Data Collection and Longevity
– Data can be gathered through primary or secondary sources.
– Primary sources involve the researcher obtaining the data firsthand.
– Secondary sources involve the researcher obtaining data that has already been collected by other sources.
– Data analysis methodologies include data triangulation and data percolation.
– The longevity of data is an important concern in computer science, technology, and library science.
– Scientific research generates large amounts of data, but storing it on hard drives or optical discs may lead to unreadability after a few decades.
– Data accessibility is a problem, as much scientific data is never published or deposited in data repositories.
– Surveys have shown that the likelihood of retrieving data decreases over time after publication.
– The requirement for FAIR data (Findable, Accessible, Interoperable, and Reusable) aims to improve the reproducibility of research.
In common usage data (US: /ˈdætə/; UK: /ˈdeɪtə/) is a collection of discrete or continuous values that convey information, describing the quantity, quality, fact, statistics, other basic units of meaning, or simply sequences of symbols that may be further interpreted formally. A datum is an individual value in a collection of data. Data is usually organized into structures such as tables that provide additional context and meaning, and which may themselves be used as data in larger structures. Data may be used as variables in a computational process. Data may represent abstract ideas or concrete measurements. Data is commonly used in scientific research, economics, and in virtually every other form of human organizational activity. Examples of data sets include price indices (such as consumer price index), unemployment rates, literacy rates, and census data. In this context, data represents the raw facts and figures from which useful information can be extracted.
Data is collected using techniques such as measurement, observation, query, or analysis, and is typically represented as numbers or characters which may be further processed. Field data is data that is collected in an uncontrolled in-situ environment. Experimental data is data that is generated in the course of a controlled scientific experiment. Data is analyzed using techniques such as calculation, reasoning, discussion, presentation, visualization, or other forms of post-analysis. Prior to analysis, raw data (or unprocessed data) is typically cleaned: Outliers are removed and obvious instrument or data entry errors are corrected.
Data can be seen as the smallest units of factual information that can be used as a basis for calculation, reasoning, or discussion. Data can range from abstract ideas to concrete measurements, including, but not limited to, statistics. Thematically connected data presented in some relevant context can be viewed as information. Contextually connected pieces of information can then be described as data insights or intelligence. The stock of insights and intelligence that accumulates over time resulting from the synthesis of data into information, can then be described as knowledge. Data has been described as "the new oil of the digital economy". Data, as a general concept, refers to the fact that some existing information or knowledge is represented or coded in some form suitable for better usage or processing.

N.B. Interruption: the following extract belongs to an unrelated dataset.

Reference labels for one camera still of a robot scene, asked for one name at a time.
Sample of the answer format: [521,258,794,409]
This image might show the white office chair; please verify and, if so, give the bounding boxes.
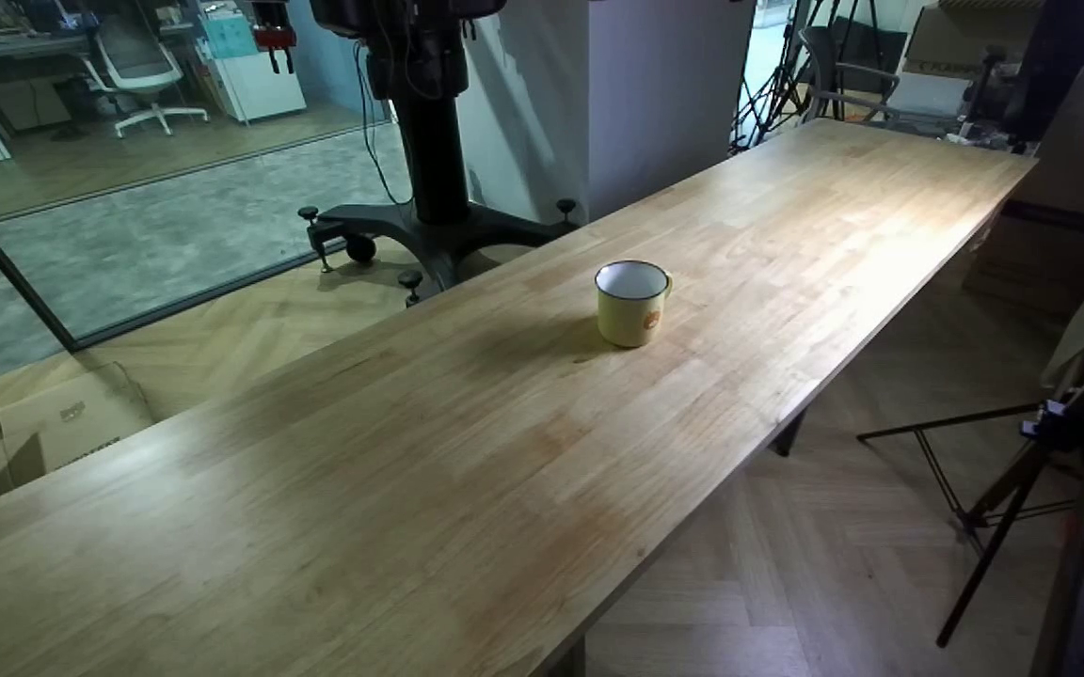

Advances in computing technologies have led to the advent of big data, which usually refers to very large quantities of data, usually at the petabyte scale. Using traditional data analysis methods and computing, working with such large (and growing) datasets is difficult, even impossible. (Theoretically speaking, infinite data would yield infinite information, which would render extracting insights or intelligence impossible.) In response, the relatively new field of data science uses machine learning (and other artificial intelligence (AI)) methods that allow for efficient applications of analytic methods to big data.